Data records

━━━━━━━━

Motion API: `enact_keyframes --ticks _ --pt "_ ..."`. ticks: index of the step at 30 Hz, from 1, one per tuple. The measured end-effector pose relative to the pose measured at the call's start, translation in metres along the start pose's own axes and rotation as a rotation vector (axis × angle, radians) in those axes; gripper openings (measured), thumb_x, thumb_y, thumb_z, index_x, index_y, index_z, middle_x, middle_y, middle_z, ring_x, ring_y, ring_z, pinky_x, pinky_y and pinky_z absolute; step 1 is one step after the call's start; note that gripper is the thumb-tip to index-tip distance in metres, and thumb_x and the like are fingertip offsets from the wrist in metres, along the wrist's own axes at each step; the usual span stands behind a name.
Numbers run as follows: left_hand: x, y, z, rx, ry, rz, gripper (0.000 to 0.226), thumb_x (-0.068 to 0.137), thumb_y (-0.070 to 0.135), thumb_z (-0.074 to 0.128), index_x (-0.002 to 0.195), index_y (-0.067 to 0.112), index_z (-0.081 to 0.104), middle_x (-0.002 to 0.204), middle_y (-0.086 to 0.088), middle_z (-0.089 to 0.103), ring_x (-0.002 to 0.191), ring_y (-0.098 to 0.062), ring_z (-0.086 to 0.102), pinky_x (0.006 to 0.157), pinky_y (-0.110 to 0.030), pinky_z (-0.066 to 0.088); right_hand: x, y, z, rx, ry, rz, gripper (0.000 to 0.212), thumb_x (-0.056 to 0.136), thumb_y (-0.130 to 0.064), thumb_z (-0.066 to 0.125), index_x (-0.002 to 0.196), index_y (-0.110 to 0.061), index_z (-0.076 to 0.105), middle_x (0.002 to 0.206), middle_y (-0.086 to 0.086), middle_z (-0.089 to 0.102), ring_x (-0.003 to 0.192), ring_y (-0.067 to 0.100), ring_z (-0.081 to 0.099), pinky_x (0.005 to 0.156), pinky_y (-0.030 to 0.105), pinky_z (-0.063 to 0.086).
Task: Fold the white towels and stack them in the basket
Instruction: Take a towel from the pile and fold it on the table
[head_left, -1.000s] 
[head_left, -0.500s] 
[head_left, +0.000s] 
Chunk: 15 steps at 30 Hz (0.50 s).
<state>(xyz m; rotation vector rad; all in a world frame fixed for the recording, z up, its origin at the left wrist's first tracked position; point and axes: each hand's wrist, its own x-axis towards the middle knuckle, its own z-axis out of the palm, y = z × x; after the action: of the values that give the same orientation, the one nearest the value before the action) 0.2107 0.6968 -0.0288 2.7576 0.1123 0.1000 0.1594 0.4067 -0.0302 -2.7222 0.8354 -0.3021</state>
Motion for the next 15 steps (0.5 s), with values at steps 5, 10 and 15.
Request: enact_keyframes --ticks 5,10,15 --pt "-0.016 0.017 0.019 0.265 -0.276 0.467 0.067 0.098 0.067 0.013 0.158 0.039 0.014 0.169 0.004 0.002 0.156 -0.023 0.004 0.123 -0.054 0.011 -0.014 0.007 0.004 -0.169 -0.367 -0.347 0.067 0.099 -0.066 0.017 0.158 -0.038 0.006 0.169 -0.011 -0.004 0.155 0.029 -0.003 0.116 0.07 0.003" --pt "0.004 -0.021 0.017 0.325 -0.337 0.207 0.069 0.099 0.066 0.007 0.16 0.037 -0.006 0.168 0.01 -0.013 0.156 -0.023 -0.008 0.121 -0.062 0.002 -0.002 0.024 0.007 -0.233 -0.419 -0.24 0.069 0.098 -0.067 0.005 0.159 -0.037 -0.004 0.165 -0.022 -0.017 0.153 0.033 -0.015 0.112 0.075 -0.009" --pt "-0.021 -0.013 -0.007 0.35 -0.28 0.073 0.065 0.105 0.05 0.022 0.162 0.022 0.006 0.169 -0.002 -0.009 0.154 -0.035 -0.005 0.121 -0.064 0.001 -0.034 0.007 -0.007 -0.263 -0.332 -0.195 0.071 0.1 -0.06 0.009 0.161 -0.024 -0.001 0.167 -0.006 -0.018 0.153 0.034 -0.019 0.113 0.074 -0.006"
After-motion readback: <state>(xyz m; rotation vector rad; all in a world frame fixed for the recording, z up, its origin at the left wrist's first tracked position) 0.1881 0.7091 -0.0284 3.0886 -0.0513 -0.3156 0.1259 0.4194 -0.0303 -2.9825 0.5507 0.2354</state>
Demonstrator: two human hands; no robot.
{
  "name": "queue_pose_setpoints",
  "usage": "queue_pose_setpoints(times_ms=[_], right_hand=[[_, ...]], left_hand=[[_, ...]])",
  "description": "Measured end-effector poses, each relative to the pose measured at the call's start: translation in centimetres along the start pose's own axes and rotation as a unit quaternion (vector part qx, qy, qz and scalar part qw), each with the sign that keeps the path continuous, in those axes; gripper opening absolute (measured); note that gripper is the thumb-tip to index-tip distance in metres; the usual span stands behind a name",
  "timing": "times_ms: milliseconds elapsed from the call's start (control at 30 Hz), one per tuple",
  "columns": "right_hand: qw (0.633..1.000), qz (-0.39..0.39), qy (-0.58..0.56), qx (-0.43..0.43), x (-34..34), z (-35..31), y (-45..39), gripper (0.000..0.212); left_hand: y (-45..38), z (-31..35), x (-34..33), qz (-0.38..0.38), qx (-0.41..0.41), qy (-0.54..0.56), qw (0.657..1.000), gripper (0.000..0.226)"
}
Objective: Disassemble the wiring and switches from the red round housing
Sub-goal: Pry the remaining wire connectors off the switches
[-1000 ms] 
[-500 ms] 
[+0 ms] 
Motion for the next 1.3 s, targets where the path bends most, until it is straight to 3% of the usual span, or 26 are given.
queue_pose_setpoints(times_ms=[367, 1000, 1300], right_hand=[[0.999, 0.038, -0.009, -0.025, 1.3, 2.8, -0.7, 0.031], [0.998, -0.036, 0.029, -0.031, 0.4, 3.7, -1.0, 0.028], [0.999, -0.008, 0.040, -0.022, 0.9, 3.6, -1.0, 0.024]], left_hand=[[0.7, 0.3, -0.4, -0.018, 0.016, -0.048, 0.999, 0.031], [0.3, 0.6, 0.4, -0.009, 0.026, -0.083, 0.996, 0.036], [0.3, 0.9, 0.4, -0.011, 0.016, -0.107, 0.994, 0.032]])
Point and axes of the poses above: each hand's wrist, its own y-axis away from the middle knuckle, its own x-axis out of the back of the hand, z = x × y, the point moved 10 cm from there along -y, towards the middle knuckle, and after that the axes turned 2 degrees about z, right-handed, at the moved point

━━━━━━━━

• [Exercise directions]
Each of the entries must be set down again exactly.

• [Response to this task]
Motion API: `enact_keyframes --ticks _ --pt "_ ..."`. ticks: index of the step at 30 Hz, from 1, one per tuple. The measured end-effector pose relative to the pose measured at the call's start, translation in metres along the start pose's own axes and rotation as a rotation vector (axis × angle, radians) in those axes; gripper openings (measured), thumb_x, thumb_y, thumb_z, index_x, index_y, index_z, middle_x, middle_y, middle_z, ring_x, ring_y, ring_z, pinky_x, pinky_y and pinky_z absolute; step 1 is one step after the call's start; note that gripper is the thumb-tip to index-tip distance in metres, and thumb_x and the like are fingertip offsets from the wrist in metres, along the wrist's own axes at each step; the usual span stands behind a name.
Numbers run as follows: left_hand: x, y, z, rx, ry, rz, gripper (0.000 to 0.226), thumb_x (-0.068 to 0.137), thumb_y (-0.070 to 0.135), thumb_z (-0.074 to 0.128), index_x (-0.002 to 0.195), index_y (-0.067 to 0.112), index_z (-0.081 to 0.104), middle_x (-0.002 to 0.204), middle_y (-0.086 to 0.088), middle_z (-0.089 to 0.103), ring_x (-0.002 to 0.191), ring_y (-0.098 to 0.062), ring_z (-0.086 to 0.102), pinky_x (0.006 to 0.157), pinky_y (-0.110 to 0.030), pinky_z (-0.066 to 0.088); right_hand: x, y, z, rx, ry, rz, gripper (0.000 to 0.212), thumb_x (-0.056 to 0.136), thumb_y (-0.130 to 0.064), thumb_z (-0.066 to 0.125), index_x (-0.002 to 0.196), index_y (-0.110 to 0.061), index_z (-0.076 to 0.105), middle_x (0.002 to 0.206), middle_y (-0.086 to 0.086), middle_z (-0.089 to 0.102), ring_x (-0.003 to 0.192), ring_y (-0.067 to 0.100), ring_z (-0.081 to 0.099), pinky_x (0.005 to 0.156), pinky_y (-0.030 to 0.105), pinky_z (-0.063 to 0.086).
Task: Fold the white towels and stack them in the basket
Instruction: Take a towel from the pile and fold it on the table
[head_left, -1.000s] 
[head_left, -0.500s] 
[head_left, +0.000s] 
Chunk: 15 steps at 30 Hz (0.50 s).
<state>(xyz m; rotation vector rad; all in a world frame fixed for the recording, z up, its origin at the left wrist's first tracked position; point and axes: each hand's wrist, its own x-axis towards the middle knuckle, its own z-axis out of the palm, y = z × x; after the action: of the values that give the same orientation, the one nearest the value before the action) 0.2107 0.6968 -0.0288 2.7576 0.1123 0.1000 0.1594 0.4067 -0.0302 -2.7222 0.8354 -0.3021</state>
Motion for the next 15 steps (0.5 s), with values at steps 5, 10 and 15.
Request: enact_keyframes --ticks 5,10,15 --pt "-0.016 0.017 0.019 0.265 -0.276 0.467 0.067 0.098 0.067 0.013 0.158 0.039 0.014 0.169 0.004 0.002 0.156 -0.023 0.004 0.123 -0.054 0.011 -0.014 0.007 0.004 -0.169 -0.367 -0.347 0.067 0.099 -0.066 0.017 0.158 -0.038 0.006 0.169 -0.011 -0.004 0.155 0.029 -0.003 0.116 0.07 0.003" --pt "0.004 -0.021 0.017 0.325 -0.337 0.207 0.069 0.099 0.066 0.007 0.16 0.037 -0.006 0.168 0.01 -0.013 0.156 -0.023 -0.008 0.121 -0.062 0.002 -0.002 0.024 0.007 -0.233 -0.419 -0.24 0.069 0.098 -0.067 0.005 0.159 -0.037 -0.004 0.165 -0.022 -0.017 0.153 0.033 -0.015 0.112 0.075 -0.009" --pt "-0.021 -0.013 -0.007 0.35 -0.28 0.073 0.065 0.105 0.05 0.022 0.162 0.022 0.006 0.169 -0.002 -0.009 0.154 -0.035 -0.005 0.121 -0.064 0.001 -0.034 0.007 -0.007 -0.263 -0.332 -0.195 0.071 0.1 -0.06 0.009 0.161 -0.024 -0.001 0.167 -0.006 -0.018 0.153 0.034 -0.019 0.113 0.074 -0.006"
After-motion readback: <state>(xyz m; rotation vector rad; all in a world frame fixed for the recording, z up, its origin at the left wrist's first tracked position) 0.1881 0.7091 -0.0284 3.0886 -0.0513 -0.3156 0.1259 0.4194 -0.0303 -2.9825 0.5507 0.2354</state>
Demonstrator: two human hands; no robot.
{
  "name": "queue_pose_setpoints",
  "usage": "queue_pose_setpoints(times_ms=[_], right_hand=[[_, ...]], left_hand=[[_, ...]])",
  "description": "Measured end-effector poses, each relative to the pose measured at the call's start: translation in centimetres along the start pose's own axes and rotation as a unit quaternion (vector part qx, qy, qz and scalar part qw), each with the sign that keeps the path continuous, in those axes; gripper opening absolute (measured); note that gripper is the thumb-tip to index-tip distance in metres; the usual span stands behind a name",
  "timing": "times_ms: milliseconds elapsed from the call's start (control at 30 Hz), one per tuple",
  "columns": "right_hand: qw (0.633..1.000), qz (-0.39..0.39), qy (-0.58..0.56), qx (-0.43..0.43), x (-34..34), z (-35..31), y (-45..39), gripper (0.000..0.212); left_hand: y (-45..38), z (-31..35), x (-34..33), qz (-0.38..0.38), qx (-0.41..0.41), qy (-0.54..0.56), qw (0.657..1.000), gripper (0.000..0.226)"
}
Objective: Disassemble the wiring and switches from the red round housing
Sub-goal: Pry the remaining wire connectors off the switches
[-1000 ms] 
[-500 ms] 
[+0 ms] 
Motion for the next 1.3 s, targets where the path bends most, until it is straight to 3% of the usual span, or 26 are given.
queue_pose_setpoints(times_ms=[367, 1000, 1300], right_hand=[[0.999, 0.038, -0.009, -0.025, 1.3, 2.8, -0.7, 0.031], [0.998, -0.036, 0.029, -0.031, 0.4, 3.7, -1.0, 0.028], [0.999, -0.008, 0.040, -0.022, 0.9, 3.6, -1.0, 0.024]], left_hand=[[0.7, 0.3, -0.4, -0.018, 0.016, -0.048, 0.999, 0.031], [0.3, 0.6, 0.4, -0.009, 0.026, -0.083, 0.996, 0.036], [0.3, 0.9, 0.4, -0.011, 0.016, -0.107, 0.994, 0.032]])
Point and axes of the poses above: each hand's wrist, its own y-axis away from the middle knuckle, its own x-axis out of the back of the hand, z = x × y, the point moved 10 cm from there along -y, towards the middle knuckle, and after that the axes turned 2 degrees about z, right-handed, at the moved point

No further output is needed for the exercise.